Colloquially, if $x$ is "near" $a$, then $f(x)$ is "near" $L$. We avoid the question of what happens AT $a$, where $f$ may be undefined (but $f$ might be defined at $a$, there are "special cases" where this is important).
For your particular question, you are already told what $L$ is, namely: $L = 8$. So we start by letting $\epsilon$ be "any old positive real number".
Now that we have $\epsilon$ (which we imagine as being "very small", so we want to be "arbitrarily close" to $L$), we need to find some suitable $\delta$ to make the magic happen (how close to $a$ does $x$ actually have to be?).

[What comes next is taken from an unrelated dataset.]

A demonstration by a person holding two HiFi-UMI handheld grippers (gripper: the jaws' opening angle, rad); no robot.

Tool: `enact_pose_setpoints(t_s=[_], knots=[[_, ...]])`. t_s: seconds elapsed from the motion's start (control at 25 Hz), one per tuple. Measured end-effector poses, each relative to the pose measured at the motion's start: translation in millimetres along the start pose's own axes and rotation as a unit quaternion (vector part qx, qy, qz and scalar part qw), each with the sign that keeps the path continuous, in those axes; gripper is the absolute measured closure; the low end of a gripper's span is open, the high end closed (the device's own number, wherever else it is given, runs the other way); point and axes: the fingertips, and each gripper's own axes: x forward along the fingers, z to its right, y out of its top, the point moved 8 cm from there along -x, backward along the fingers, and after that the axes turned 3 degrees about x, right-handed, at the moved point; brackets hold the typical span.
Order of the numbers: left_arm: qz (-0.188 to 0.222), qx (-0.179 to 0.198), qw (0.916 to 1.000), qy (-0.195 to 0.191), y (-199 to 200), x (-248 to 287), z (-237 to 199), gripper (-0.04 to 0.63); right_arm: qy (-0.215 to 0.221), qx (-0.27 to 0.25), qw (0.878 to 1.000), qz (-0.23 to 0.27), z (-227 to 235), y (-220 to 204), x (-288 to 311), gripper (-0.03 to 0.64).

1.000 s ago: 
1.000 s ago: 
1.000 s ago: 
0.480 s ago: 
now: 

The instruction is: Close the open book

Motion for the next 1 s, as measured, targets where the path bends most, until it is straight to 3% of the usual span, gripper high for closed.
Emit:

How can we ensure that $|f(x) - L| < \epsilon$, for our $f$, and our $L$? Our function $f$ here is given by $f(x) = x + 5$, so:
$|f(x) - L| = |x+5 - 8| = |x - 3|$.
Well, this is convenient, since we are looking to limit the size of $|x - 3|$ in the first place (since our value of "$a$" is $3$, in this problem).
So it appears that $0 < |x - 3| < \epsilon$ will do the trick, that is, we pick $\delta = \epsilon$.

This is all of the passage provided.